- **Your goal**
Pull out every line below that holds the word "frame".
-- Data supplied follows --
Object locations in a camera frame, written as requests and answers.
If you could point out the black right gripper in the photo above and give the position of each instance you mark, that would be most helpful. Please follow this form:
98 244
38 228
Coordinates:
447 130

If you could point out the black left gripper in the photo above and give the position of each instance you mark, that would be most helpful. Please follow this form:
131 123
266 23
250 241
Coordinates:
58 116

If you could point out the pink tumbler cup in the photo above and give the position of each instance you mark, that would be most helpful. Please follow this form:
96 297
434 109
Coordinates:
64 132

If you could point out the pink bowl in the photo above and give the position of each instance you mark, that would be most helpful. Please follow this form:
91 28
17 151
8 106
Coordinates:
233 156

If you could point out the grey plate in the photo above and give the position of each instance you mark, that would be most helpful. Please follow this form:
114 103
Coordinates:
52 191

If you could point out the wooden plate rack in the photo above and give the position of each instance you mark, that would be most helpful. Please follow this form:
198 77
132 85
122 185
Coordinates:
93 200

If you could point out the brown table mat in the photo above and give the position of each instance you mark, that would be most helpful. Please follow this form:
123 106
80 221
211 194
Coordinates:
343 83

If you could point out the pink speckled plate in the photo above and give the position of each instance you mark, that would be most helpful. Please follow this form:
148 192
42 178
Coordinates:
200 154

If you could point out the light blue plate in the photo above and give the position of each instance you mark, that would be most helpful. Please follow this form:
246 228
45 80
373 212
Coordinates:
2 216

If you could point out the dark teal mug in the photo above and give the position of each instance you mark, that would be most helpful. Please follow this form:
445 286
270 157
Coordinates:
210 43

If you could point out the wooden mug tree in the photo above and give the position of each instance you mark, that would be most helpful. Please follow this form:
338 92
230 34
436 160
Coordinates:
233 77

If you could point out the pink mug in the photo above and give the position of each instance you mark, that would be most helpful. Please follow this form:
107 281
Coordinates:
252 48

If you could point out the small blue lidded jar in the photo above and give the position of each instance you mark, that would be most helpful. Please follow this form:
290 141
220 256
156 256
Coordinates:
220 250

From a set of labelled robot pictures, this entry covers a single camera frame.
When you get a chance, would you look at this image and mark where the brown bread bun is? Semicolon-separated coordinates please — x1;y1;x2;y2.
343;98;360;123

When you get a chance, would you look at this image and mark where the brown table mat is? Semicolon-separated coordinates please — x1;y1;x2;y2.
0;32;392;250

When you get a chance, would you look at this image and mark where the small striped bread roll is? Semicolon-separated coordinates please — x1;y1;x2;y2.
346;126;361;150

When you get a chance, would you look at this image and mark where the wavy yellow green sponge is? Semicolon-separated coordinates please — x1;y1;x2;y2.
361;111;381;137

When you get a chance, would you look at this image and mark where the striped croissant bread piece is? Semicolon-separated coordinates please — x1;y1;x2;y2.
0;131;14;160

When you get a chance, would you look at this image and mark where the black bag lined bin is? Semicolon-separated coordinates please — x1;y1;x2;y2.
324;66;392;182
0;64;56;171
-- Data supplied concluded --
- **Result of this task**
Object locations in a camera frame, written as requests and answers.
From a set of labelled robot pictures, this entry covers a single camera frame.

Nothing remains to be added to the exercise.